(B) Numbers 21: 4-9; Ephesians 2: 1-10; John 3: 14-21
Grace and peace on this Midlent Sunday, half-way through the season, traditionally named “Laetare,” from what was the choral introit for this Sunday in the old Tridentine Mass ordinary, “Laetare Ierusalem,” the text from Isaiah 66: Rejoice O Jerusalem, and come together all you that love her: rejoice with joy you that have been in sorrow: that you may exult, and be filled . . .
Traditionally a day where some of the austerities of our Lenten disciplines would be relaxed. In some places the Lenten array on the altar replaced with Rose paraments.
Not anything like the full-blown celebration of Easter, of course, but something of a pause for refreshment, as we gather ourselves for the final distance in the weeks ahead. “Refreshment Sunday” another traditional name for the day, with the theme picked up and echoed in the collect that reflects the wonderful saying in John 6, I am the living bread that came down from heaven. If anyone eats of this bread, he will live forever. In England an early spring Sunday when servants in Downtown Abbey great homes would be given the afternoon off to visit their families. "Mothering Sunday," the ancestor of our Mother's Day.
And so, a day we might say to enjoy that Girl Scout cookie at coffee hour with a smile!
A moment to come up for air in the midst of a long underwater swim, if we might think of Lent that way. To take a deep breath. To catch a glimpse of the far shore, the destination. A long swim still ahead, Passion and Holy Week, Good Friday and the Cross and the dark tomb.
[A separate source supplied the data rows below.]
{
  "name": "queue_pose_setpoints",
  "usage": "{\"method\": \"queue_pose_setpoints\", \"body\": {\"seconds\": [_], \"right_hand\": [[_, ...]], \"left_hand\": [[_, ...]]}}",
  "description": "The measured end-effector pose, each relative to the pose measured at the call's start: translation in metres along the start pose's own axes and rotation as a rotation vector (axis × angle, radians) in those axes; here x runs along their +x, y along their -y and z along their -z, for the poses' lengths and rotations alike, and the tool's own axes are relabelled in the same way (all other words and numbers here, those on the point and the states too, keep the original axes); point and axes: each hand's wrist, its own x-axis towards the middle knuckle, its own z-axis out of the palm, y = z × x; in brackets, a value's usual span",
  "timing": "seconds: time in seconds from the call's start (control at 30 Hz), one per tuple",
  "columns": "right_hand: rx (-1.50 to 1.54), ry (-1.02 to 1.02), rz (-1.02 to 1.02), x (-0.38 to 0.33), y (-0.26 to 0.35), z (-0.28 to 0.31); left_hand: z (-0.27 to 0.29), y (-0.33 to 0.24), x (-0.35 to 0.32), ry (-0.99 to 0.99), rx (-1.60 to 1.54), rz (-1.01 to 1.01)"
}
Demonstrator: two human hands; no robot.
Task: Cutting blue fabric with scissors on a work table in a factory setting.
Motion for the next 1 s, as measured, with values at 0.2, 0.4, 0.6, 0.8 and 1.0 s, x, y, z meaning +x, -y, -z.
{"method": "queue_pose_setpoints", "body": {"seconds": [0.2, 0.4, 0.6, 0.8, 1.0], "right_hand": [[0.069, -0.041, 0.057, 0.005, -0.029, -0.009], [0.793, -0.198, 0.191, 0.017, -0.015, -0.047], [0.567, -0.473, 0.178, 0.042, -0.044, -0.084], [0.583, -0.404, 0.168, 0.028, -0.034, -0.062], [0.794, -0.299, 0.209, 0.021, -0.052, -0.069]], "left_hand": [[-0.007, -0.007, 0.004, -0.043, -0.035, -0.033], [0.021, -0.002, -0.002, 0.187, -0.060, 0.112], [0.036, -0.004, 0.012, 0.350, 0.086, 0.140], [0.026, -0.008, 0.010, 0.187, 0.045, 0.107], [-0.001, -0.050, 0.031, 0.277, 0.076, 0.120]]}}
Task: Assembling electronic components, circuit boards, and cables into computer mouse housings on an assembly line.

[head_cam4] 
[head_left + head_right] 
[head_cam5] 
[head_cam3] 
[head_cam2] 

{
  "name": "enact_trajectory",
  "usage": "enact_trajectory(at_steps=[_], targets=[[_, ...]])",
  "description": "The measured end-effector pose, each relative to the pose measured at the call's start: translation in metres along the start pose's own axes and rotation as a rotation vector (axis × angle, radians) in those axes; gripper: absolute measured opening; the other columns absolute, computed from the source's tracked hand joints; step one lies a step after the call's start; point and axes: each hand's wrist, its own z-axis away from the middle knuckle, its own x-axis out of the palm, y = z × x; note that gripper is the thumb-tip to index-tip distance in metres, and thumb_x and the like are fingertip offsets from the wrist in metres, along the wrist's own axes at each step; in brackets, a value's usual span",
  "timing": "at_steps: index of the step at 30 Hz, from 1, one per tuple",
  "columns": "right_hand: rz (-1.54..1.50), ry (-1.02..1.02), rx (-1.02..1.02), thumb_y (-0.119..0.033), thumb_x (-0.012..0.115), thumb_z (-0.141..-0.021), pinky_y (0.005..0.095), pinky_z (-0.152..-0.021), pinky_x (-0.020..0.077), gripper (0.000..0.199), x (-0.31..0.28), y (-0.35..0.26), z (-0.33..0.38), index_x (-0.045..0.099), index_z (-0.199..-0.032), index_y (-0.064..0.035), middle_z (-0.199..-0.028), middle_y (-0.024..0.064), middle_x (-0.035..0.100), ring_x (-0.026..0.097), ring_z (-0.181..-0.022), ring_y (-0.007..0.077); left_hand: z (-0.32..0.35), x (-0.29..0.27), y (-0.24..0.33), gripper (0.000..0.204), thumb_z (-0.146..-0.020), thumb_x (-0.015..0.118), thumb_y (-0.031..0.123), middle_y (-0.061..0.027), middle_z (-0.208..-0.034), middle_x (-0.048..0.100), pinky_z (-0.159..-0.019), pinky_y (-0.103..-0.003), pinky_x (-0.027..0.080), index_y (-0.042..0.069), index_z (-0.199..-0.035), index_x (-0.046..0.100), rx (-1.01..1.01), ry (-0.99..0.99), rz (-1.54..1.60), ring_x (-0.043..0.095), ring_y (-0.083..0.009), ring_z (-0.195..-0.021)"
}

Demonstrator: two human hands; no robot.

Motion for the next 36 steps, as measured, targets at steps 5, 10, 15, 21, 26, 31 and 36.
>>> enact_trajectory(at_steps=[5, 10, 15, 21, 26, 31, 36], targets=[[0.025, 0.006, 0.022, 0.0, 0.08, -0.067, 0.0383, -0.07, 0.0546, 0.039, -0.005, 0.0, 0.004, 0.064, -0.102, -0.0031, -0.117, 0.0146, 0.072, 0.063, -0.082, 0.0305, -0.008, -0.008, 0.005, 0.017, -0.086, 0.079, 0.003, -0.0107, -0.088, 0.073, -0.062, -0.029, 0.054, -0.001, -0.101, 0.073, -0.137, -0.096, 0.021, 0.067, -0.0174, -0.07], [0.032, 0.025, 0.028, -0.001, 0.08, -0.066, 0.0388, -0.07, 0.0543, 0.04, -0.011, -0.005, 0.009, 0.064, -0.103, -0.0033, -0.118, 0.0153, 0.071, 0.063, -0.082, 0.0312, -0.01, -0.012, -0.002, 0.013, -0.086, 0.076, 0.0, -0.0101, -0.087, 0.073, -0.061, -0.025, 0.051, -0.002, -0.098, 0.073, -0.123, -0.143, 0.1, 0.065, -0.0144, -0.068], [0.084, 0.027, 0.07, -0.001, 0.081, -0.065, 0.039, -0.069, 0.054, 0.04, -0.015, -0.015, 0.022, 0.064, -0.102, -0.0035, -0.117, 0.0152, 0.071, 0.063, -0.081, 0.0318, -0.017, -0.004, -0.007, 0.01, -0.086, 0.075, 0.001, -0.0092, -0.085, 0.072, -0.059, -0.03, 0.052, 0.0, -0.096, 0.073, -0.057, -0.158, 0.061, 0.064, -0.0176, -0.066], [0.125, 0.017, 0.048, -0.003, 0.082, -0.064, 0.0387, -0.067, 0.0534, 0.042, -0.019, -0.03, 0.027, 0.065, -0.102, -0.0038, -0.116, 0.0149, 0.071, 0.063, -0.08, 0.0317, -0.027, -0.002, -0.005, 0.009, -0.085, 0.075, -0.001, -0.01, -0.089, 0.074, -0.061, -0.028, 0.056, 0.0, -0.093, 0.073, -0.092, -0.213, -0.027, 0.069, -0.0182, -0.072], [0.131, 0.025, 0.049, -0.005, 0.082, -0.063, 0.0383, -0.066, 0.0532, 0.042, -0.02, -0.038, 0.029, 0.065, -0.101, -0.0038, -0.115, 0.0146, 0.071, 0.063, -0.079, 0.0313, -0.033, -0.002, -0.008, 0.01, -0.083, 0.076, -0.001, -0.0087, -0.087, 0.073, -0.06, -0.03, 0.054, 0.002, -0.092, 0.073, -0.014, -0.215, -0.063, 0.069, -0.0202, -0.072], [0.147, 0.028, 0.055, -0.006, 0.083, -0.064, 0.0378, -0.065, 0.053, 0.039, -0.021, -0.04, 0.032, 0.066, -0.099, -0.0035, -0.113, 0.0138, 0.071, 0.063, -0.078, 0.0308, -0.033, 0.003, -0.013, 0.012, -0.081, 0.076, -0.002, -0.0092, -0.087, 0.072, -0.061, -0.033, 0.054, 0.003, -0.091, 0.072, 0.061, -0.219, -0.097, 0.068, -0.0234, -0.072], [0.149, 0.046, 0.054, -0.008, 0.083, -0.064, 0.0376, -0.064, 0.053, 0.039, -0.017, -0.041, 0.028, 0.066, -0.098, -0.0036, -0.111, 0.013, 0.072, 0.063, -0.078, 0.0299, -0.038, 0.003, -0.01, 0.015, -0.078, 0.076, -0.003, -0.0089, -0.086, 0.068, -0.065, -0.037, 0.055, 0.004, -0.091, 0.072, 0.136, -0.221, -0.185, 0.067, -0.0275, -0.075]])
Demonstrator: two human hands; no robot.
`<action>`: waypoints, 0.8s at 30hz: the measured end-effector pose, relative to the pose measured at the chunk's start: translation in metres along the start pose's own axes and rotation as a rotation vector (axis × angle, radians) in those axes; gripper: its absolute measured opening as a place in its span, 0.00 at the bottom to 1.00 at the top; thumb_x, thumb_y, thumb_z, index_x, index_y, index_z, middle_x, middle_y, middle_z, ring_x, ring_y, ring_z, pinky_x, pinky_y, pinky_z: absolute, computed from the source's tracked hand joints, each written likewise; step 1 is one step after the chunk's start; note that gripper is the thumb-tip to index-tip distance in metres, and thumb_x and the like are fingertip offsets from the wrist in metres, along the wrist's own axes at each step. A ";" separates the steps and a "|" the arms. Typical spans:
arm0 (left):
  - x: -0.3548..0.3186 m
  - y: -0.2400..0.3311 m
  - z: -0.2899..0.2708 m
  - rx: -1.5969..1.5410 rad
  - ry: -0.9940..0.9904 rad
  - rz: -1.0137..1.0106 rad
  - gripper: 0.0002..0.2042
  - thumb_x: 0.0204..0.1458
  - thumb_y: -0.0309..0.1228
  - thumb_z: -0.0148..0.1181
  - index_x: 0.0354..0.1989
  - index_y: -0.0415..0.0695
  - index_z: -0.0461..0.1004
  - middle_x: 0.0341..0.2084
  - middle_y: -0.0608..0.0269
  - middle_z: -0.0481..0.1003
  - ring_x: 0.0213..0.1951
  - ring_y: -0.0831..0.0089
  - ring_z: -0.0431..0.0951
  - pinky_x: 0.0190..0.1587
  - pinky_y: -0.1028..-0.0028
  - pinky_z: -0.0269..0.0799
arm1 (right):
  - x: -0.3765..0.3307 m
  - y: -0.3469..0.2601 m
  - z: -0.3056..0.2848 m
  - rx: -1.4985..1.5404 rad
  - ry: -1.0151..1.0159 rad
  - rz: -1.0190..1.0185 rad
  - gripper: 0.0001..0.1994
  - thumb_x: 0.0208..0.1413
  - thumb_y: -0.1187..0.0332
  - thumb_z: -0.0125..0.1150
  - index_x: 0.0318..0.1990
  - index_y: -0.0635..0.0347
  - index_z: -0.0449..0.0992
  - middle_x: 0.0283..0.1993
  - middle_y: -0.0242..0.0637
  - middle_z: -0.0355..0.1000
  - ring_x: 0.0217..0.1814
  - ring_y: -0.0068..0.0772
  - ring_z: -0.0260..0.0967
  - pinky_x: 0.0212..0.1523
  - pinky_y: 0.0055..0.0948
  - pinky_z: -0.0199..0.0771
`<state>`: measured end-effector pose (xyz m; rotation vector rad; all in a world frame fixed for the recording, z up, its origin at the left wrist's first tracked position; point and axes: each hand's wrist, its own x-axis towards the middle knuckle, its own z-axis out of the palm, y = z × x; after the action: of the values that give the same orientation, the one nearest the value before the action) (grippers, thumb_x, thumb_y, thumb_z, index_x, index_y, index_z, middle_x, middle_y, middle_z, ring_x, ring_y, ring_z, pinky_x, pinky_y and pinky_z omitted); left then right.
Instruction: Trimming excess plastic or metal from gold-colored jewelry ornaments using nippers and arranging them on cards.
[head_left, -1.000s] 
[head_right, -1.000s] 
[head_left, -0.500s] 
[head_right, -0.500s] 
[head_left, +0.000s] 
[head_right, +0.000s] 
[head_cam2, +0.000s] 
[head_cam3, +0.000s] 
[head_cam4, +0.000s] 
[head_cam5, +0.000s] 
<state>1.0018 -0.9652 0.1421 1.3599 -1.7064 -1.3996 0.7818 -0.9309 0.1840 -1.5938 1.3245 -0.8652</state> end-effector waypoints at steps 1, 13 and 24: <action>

But a glimpse of Sunday morning and Easter. Already coming into view.
Jesus and Nicodemus, and the heart of their conversation. The old Jewish official sneaks out under the cover of night to meet the rabbi from the Galilee that everyone is talking about. And we remember the story. Nicodemus asks Jesus what he’s about, what his special teaching is. And Jesus says, “verily, verily I say unto thee, except a man be born again, he cannot see the kingdom of God.” Nicodemus is confused and says “I don’t know how to do that. How to be born again.” And Jesus says, “That’s right. You don’t know how. You can’t do it. This is only something that God can do. Something only God can make happen. And most surprisingly, that God is doing right here and right now. Something happening before your very eyes.” And then as near as we can get to the whole gospel in one sentence.
“For God so loved the world that he gave his only-begotten Son, to the end that all that believe in him should not perish, but have everlasting life.”
A few years ago in the Lenten Preaching Series I had the opportunity to preach on this text from Numbers on a Tuesday evening over at Redeemer Church. I picked up a few rubber/plastic snakes at the toy store for fun, and I remember I made a joke at the beginning about a movie that had just been released then. Samuel L. Jackson, I think. “Snakes on a Plane.” As I said then, you don’t need any more explanation. A plot summary is unnecessary. All you need to know. You’re on this plane. And there are snakes.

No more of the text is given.